» **WHAT YOU SHOULD DO**
The whole listing should be given back without any alteration.

» **DATASET EXCERPT**
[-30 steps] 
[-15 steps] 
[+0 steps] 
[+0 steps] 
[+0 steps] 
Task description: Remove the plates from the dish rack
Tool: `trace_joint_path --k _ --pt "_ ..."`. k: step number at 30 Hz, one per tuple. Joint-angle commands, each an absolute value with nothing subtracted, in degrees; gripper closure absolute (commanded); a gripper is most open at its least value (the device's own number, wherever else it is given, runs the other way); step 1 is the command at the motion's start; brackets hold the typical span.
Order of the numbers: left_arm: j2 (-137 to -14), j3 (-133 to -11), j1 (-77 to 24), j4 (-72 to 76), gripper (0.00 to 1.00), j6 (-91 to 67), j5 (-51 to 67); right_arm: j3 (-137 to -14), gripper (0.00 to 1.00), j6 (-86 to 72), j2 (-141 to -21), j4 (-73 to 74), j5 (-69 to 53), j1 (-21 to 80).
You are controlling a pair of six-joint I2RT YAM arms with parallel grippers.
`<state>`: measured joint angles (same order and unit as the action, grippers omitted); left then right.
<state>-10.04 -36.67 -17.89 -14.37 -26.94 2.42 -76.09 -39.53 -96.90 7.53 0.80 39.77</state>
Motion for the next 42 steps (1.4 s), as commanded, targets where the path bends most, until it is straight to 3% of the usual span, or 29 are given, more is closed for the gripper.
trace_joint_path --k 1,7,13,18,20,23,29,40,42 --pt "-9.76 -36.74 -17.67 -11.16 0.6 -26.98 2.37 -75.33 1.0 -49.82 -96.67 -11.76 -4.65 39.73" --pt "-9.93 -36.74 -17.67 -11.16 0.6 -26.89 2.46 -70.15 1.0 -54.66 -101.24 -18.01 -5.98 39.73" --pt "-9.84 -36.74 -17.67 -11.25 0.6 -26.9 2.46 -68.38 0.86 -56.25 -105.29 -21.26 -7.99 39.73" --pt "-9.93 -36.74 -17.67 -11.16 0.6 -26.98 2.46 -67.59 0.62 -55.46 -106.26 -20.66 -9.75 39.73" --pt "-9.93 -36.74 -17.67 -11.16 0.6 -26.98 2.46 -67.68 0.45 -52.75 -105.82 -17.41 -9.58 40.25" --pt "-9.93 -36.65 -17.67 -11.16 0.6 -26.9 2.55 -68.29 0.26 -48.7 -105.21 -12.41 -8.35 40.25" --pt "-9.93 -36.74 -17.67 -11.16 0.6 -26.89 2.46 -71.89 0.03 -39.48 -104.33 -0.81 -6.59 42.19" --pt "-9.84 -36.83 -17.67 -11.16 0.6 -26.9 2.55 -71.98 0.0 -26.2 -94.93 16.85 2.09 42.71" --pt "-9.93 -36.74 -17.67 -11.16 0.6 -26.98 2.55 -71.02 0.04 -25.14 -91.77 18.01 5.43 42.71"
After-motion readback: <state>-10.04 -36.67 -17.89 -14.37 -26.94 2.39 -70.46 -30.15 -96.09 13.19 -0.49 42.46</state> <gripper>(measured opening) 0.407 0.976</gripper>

» **EXPECTED ANSWER**
[-30 steps] 
[-15 steps] 
[+0 steps] 
[+0 steps] 
[+0 steps] 
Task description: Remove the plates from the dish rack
Tool: `trace_joint_path --k _ --pt "_ ..."`. k: step number at 30 Hz, one per tuple. Joint-angle commands, each an absolute value with nothing subtracted, in degrees; gripper closure absolute (commanded); a gripper is most open at its least value (the device's own number, wherever else it is given, runs the other way); step 1 is the command at the motion's start; brackets hold the typical span.
Order of the numbers: left_arm: j2 (-137 to -14), j3 (-133 to -11), j1 (-77 to 24), j4 (-72 to 76), gripper (0.00 to 1.00), j6 (-91 to 67), j5 (-51 to 67); right_arm: j3 (-137 to -14), gripper (0.00 to 1.00), j6 (-86 to 72), j2 (-141 to -21), j4 (-73 to 74), j5 (-69 to 53), j1 (-21 to 80).
You are controlling a pair of six-joint I2RT YAM arms with parallel grippers.
`<state>`: measured joint angles (same order and unit as the action, grippers omitted); left then right.
<state>-10.04 -36.67 -17.89 -14.37 -26.94 2.42 -76.09 -39.53 -96.90 7.53 0.80 39.77</state>
Motion for the next 42 steps (1.4 s), as commanded, targets where the path bends most, until it is straight to 3% of the usual span, or 29 are given, more is closed for the gripper.
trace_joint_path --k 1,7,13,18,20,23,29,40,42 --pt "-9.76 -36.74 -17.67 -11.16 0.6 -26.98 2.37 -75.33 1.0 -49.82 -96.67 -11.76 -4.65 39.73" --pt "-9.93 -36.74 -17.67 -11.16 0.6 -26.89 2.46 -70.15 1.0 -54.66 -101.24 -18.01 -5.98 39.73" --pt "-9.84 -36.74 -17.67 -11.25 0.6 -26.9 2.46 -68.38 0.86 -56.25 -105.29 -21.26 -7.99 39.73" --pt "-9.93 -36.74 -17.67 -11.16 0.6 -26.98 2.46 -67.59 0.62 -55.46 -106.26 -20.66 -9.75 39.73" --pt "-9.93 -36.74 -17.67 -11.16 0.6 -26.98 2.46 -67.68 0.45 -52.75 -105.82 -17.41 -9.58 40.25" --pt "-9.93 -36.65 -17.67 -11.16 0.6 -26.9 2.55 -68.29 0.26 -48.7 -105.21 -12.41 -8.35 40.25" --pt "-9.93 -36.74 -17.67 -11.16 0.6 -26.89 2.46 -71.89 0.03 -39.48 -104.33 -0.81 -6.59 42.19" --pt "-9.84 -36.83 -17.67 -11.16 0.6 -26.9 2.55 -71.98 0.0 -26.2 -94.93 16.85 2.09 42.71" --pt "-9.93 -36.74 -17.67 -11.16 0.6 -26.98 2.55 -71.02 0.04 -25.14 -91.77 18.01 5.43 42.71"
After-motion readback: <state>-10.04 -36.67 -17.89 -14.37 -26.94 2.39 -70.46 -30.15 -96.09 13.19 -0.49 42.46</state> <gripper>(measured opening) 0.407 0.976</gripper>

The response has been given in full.